The first time I saw her,

I was seven. Baby blue plastic counter.

waxy cream floor. The wood-colored

handle of the fridge at my spine.

“You’re going to be stupid.”

He didn’t say that precisely,

but she did.

Her counsel a sullen robe

around my then-thin shoulders.

I balked at the force of her wings,

pitch colored and fierce,

battering the breath from

My then-small lungs.

Again, at eleven:

“You don’t belong.”

I countered her blows with

My mother’s confident words:

“There is something wrong with

them, not you.”

And at sixteen:

“He doesn’t want you. You are

Hopeless.”

“He is hopeless!” I wanted to think.

But projections are daggers held

aloft only by the strength of their

wielder. She would have me know

my own strength.

At eighteen:

"You're not queer enough."

"I am in a relationship with someone

who has a vagina!"

I protested.

Nevermind that.

At nineteen:

She looks at me

in the waning light,

where cicadas adamantly claim

their right to burn as brightly

as they can imagine;

in the limbo between inky sky

and swift sun, where everyone

has but a moment to make something

Of their lives.

She is done hiding beneath my

bedside table, where my dusty

dreams bury their cries and

confide in her, the mistress of

strife.

I thought self-doubt looked like

Pride to the world outside of myself—

that if I could hurl colorful façades

over my shoulder as I ran,

she wouldn’t find me, and neither would

I.

My life was not a lie, but in the

soft, spongey spaces between dreams

and beta states,

she would catch me, snatch her chance,

and rake her claws through my visions

and declare: “you cannot dare!”

Are you confused? I am too!

My armor is so beautiful!

Aren’t my feathers unreal?

Don’t you believe in fairytales?

But she finds me anyway, in the rising

twilight, where I can barely see,

where trees greet me

with their potent green

veins. It is in those moments

that I wish I could bleed chlorophyll

like them—not this ruby iron.

Her hair is like starry silk, thick

like my favorite blanket, and so black

there is no end to it.

“Who are you?!”

I wanted to scream.

She was there, staring me down

as I made a fool of myself

at Karaoke two weeks ago. She said,

“There is no tomorrow for you.”

Her eyes like deep heartwood

of osage, saying, “No poems

will pull at your fingers.”

As darkness eclipses the sun,

she awakens and confronts me.

She says, “You will amount to nothing.”

And so, I let her sleep in the loft.

I bring her breakfast at seven-thirty-four

in the morning and speak of my grand plans.

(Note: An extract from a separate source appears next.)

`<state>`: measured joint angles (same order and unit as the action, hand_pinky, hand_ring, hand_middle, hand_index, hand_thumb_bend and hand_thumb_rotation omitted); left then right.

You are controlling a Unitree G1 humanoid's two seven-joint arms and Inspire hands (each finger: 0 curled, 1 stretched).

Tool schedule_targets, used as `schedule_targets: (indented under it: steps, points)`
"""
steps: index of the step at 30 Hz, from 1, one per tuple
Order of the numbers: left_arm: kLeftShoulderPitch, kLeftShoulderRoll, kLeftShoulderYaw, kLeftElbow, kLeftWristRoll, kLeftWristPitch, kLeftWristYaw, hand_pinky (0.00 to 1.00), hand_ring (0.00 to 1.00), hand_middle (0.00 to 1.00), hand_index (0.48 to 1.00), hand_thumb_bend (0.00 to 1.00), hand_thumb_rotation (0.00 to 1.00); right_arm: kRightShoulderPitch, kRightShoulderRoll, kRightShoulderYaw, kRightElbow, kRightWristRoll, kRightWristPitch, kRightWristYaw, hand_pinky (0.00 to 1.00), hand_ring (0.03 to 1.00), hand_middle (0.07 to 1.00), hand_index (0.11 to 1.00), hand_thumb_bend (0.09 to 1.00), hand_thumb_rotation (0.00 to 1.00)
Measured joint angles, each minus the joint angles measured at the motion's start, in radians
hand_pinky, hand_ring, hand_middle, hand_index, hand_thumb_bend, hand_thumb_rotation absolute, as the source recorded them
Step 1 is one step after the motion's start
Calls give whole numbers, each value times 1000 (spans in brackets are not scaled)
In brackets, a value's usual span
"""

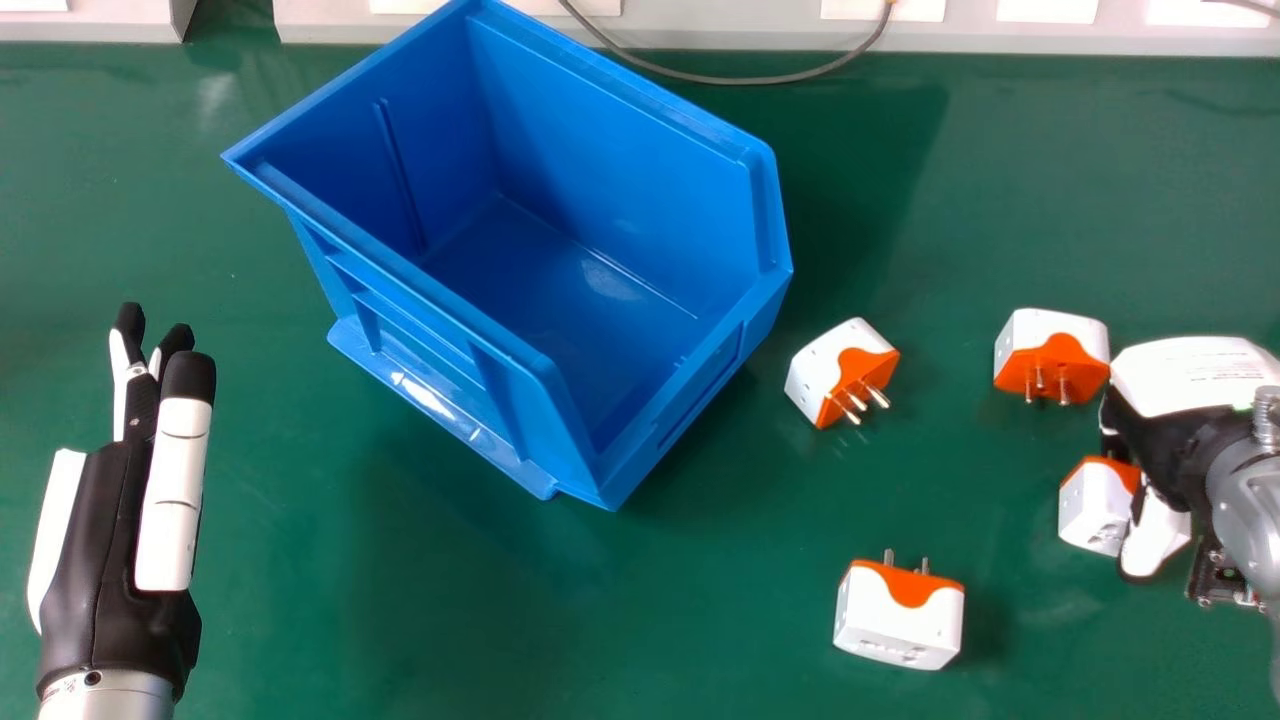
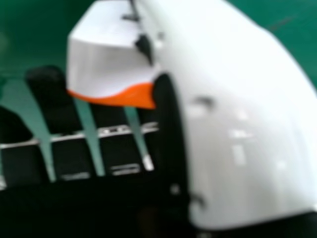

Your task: Pick all objects and put in blue box

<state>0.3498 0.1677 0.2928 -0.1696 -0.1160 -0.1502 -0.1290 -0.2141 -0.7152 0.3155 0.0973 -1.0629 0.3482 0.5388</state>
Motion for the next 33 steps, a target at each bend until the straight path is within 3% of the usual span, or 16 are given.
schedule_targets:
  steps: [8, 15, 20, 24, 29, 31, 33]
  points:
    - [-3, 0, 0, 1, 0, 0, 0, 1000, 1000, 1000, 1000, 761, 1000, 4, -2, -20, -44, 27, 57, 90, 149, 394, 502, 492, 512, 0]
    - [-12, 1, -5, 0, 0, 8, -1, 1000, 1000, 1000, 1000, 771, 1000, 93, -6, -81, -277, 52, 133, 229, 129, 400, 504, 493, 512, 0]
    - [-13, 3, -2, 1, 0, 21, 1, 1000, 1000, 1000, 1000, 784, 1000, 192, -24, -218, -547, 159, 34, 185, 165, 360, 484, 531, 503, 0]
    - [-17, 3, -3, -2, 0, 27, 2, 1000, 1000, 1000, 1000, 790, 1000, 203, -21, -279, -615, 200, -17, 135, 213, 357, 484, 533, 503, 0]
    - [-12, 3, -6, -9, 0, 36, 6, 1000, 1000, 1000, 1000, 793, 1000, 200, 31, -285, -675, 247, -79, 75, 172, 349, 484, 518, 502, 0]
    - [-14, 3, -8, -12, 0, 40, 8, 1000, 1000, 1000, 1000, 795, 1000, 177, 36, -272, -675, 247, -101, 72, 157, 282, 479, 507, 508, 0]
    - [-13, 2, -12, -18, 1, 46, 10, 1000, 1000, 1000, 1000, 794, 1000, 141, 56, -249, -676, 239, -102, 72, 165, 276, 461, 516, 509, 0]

She scoffs, but I have learned to

carry on.

She doesn’t interrupt my thoughts

anymore, with her cavernous maw

of fear, merely leans into my words

like a curious cat.

She bites and scratches me sometimes,

but only when I forget to listen to her.

And today, she told me why she found

me, twelve years ago, in my grandmother’s

kitchen.

“I know he didn’t say exactly what I did,”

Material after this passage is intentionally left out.